Action item:
The lines below, from the one containing "glass cabinet door -> outline every instance" through the one containing "snack package -> outline every instance", should be set down exactly, with no pictures and nothing else.

Collected data
* * *

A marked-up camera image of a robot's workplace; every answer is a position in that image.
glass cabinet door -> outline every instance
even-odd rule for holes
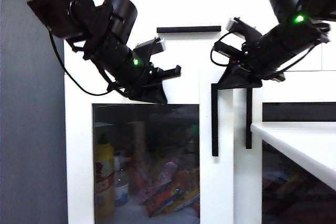
[[[95,223],[199,223],[198,104],[92,111]]]
[[[334,189],[270,144],[262,152],[263,224],[335,223]]]

black plastic strip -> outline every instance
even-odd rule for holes
[[[218,157],[218,85],[211,84],[212,156]]]
[[[181,26],[181,27],[157,27],[158,34],[168,33],[208,33],[222,31],[222,26]]]
[[[252,94],[253,89],[246,89],[246,148],[252,149]]]
[[[335,122],[336,102],[263,103],[264,122]]]

snack package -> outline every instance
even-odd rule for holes
[[[133,187],[135,187],[135,190],[143,190],[144,181],[141,169],[138,167],[137,163],[135,162],[134,158],[131,158],[131,161],[129,162],[129,172],[131,176],[131,182]]]
[[[160,190],[152,196],[146,204],[146,209],[149,217],[158,215],[166,206],[174,203],[174,200],[184,194],[191,186],[191,176],[185,171],[181,170],[174,176],[171,183],[160,188]]]
[[[199,181],[199,169],[190,171],[191,180],[188,183],[188,189],[179,196],[171,205],[166,206],[164,212],[170,214],[174,211],[179,211],[184,207],[190,206],[200,198],[200,181]]]
[[[170,206],[165,207],[164,212],[170,214],[174,211],[179,211],[182,208],[190,206],[192,203],[196,202],[200,198],[200,189],[197,188],[194,191],[186,191],[184,194],[180,195],[178,199],[174,201]]]
[[[138,194],[138,202],[140,204],[145,203],[150,197],[155,195],[160,188],[172,181],[172,177],[176,173],[177,164],[175,162],[167,162],[164,164],[162,171],[154,181],[152,185],[141,190]]]

yellow bottle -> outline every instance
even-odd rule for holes
[[[111,216],[114,212],[114,159],[113,147],[102,134],[95,151],[95,215],[97,219]]]

robotic arm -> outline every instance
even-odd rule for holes
[[[227,65],[218,64],[227,67],[218,82],[218,89],[259,88],[261,80],[284,81],[284,71],[318,44],[329,42],[330,25],[322,20],[336,21],[336,0],[270,2],[279,21],[271,31],[262,35],[239,18],[234,18],[227,25],[229,33],[226,35],[232,33],[243,38],[242,49],[221,42],[224,36],[214,44],[212,52],[229,58]],[[299,60],[278,70],[282,64],[307,49],[308,52]]]
[[[53,34],[65,39],[73,51],[84,52],[84,60],[91,60],[108,82],[108,92],[116,90],[131,100],[167,103],[162,81],[180,76],[181,67],[163,71],[150,62],[153,54],[164,51],[160,38],[133,50],[127,47],[138,14],[132,2],[105,0],[96,7],[93,0],[31,0],[28,5],[51,38]],[[84,40],[84,47],[75,46]]]

* * *

Exercise output:
glass cabinet door -> outline every instance
even-odd rule for holes
[[[95,223],[199,223],[198,104],[92,111]]]
[[[334,189],[270,144],[262,152],[263,224],[335,223]]]

black plastic strip -> outline every instance
even-odd rule for holes
[[[218,157],[218,85],[211,84],[212,156]]]
[[[181,26],[181,27],[157,27],[158,34],[168,33],[208,33],[222,31],[222,26]]]
[[[252,94],[253,89],[246,89],[246,148],[252,149]]]
[[[335,122],[336,102],[263,103],[264,122]]]

snack package -> outline every instance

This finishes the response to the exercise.